Preprint Article Version 1 NOT YET PEER-REVIEWED

ODK Scan: Digitizing Data Collection and Impacting Data Management Processes in the Tuberculosis Control Program of Pakistan

  1. Monitoring Evaluation and Learning Unit, Mercy Corps, Pak Palace, Murree Road, Rawal Chowk, Islamabad 44000, Pakistan
  2. Information Systems, Village Reach, Seattle, WA 98102, USA
  3. Computer Science and Engineering, University of Washington, Seattle, WA 98105, USA
Version 1 : Received: 30 August 2016 / Approved: 31 August 2016 / Online: 31 August 2016 (08:59:49 CEST)
Version 2 : Received: 1 September 2016 / Approved: 2 September 2016 / Online: 2 September 2016 (03:17:38 CEST)

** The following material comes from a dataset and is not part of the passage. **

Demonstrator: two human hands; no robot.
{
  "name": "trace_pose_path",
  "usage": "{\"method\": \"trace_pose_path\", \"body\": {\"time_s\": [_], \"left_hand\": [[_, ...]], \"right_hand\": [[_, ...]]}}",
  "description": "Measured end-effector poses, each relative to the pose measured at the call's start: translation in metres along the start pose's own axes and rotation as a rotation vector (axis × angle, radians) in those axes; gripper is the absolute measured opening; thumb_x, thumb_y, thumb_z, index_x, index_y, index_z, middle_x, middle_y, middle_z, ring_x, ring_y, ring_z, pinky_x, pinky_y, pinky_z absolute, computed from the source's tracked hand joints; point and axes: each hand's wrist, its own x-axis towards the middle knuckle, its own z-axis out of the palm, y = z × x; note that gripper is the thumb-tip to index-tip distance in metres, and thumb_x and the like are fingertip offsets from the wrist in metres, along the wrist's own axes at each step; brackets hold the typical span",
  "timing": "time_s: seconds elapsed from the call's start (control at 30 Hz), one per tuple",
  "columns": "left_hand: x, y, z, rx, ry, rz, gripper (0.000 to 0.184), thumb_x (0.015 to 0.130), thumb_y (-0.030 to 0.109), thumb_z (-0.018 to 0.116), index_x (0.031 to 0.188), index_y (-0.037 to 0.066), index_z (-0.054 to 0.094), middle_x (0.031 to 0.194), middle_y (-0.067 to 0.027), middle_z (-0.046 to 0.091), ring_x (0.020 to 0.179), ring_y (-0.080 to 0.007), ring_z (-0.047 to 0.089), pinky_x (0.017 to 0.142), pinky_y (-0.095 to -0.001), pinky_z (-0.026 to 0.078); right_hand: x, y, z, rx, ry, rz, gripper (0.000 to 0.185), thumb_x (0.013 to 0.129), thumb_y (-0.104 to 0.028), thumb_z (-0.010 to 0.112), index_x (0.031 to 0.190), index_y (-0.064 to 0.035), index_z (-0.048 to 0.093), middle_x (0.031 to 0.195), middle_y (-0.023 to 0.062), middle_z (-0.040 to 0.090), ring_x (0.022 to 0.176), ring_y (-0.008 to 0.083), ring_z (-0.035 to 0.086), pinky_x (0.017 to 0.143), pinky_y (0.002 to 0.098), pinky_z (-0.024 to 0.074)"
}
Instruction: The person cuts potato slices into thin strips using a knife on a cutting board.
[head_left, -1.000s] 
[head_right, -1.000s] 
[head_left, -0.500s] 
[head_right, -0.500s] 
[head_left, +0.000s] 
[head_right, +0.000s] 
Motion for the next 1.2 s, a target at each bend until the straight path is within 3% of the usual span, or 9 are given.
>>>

A peer-reviewed article of this Preprint also exists.

Ali, S.M.; Powers, R.; Beorse, J.; Noor, A.; Naureen, F.; Anjum, N.; Ishaq, M.; Aamir, J.; Anderson, R. ODK Scan: Digitizing Data Collection and Impacting Data ManagementProcesses in Pakistan’s Tuberculosis Control Program. Future Internet 2016, 8, 51. Ali, S.M.; Powers, R.; Beorse, J.; Noor, A.; Naureen, F.; Anjum, N.; Ishaq, M.; Aamir, J.; Anderson, R. ODK Scan: Digitizing Data Collection and Impacting Data ManagementProcesses in Pakistan’s Tuberculosis Control Program. Future Internet 2016, 8, 51.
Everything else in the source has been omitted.